**TASK**
Your answer consists of the lines in the data that contain "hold". Copy each of them.

++++++

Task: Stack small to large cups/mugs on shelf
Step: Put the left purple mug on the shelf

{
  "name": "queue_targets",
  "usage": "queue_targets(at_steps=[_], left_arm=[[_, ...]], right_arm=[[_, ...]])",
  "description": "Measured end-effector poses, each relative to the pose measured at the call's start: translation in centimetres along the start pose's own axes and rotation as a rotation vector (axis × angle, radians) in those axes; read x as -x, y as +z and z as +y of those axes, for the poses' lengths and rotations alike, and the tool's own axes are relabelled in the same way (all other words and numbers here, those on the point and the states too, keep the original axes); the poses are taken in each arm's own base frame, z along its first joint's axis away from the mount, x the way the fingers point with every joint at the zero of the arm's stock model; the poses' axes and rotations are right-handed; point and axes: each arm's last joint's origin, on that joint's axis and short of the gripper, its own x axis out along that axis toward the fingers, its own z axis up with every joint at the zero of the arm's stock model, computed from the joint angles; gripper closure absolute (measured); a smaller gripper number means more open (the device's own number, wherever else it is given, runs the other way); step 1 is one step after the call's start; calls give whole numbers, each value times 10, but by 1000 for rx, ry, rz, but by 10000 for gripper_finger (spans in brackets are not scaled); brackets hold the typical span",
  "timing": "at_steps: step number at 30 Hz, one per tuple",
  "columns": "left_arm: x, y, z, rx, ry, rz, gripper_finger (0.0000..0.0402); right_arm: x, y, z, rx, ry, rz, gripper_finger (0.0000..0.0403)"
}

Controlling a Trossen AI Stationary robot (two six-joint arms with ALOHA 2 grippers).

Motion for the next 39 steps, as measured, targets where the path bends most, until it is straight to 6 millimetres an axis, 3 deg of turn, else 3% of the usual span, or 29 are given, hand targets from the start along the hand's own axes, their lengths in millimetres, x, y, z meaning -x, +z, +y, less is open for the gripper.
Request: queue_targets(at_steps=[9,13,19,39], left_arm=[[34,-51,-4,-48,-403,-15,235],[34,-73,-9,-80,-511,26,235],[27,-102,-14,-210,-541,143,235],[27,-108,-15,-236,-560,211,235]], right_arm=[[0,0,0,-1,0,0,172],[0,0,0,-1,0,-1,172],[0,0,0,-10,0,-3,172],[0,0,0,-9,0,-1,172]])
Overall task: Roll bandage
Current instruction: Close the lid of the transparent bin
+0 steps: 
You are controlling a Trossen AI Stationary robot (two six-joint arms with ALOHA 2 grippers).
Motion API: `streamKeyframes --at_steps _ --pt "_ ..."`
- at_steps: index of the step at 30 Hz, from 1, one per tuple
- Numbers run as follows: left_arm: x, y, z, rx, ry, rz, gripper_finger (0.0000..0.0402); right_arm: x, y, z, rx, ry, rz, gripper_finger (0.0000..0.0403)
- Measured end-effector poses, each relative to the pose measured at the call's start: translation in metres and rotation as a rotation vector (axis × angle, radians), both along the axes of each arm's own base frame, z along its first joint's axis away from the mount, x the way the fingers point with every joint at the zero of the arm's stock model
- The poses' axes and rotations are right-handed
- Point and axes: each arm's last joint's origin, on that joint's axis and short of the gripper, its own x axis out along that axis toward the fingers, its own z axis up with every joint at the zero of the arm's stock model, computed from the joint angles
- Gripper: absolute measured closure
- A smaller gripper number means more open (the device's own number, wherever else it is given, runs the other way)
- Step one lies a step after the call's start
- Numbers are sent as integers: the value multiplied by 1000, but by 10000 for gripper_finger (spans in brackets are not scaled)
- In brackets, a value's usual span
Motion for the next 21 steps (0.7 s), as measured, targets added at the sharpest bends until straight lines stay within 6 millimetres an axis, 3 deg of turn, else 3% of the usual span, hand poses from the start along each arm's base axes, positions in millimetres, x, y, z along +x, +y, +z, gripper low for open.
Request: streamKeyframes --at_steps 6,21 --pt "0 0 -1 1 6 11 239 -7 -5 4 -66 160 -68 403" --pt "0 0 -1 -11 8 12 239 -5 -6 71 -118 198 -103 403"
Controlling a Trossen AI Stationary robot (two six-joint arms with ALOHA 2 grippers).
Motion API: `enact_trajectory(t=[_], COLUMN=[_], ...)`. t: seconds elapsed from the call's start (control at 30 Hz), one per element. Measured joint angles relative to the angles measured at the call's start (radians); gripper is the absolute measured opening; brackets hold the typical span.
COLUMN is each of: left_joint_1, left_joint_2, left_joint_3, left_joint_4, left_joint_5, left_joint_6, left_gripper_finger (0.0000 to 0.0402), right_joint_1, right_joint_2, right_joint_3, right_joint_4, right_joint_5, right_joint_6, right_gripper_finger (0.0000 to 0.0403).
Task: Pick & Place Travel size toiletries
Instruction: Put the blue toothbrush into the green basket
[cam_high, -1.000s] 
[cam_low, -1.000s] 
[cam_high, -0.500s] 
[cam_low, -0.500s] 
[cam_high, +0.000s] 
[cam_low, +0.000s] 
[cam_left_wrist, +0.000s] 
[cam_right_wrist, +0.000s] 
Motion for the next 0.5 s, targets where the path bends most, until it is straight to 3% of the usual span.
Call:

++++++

**RESPONSE TO THIS EXERCISE**
  "description": "Measured end-effector poses, each relative to the pose measured at the call's start: translation in centimetres along the start pose's own axes and rotation as a rotation vector (axis × angle, radians) in those axes; read x as -x, y as +z and z as +y of those axes, for the poses' lengths and rotations alike, and the tool's own axes are relabelled in the same way (all other words and numbers here, those on the point and the states too, keep the original axes); the poses are taken in each arm's own base frame, z along its first joint's axis away from the mount, x the way the fingers point with every joint at the zero of the arm's stock model; the poses' axes and rotations are right-handed; point and axes: each arm's last joint's origin, on that joint's axis and short of the gripper, its own x axis out along that axis toward the fingers, its own z axis up with every joint at the zero of the arm's stock model, computed from the joint angles; gripper closure absolute (measured); a smaller gripper number means more open (the device's own number, wherever else it is given, runs the other way); step 1 is one step after the call's start; calls give whole numbers, each value times 10, but by 1000 for rx, ry, rz, but by 10000 for gripper_finger (spans in brackets are not scaled); brackets hold the typical span",
Motion API: `enact_trajectory(t=[_], COLUMN=[_], ...)`. t: seconds elapsed from the call's start (control at 30 Hz), one per element. Measured joint angles relative to the angles measured at the call's start (radians); gripper is the absolute measured opening; brackets hold the typical span.

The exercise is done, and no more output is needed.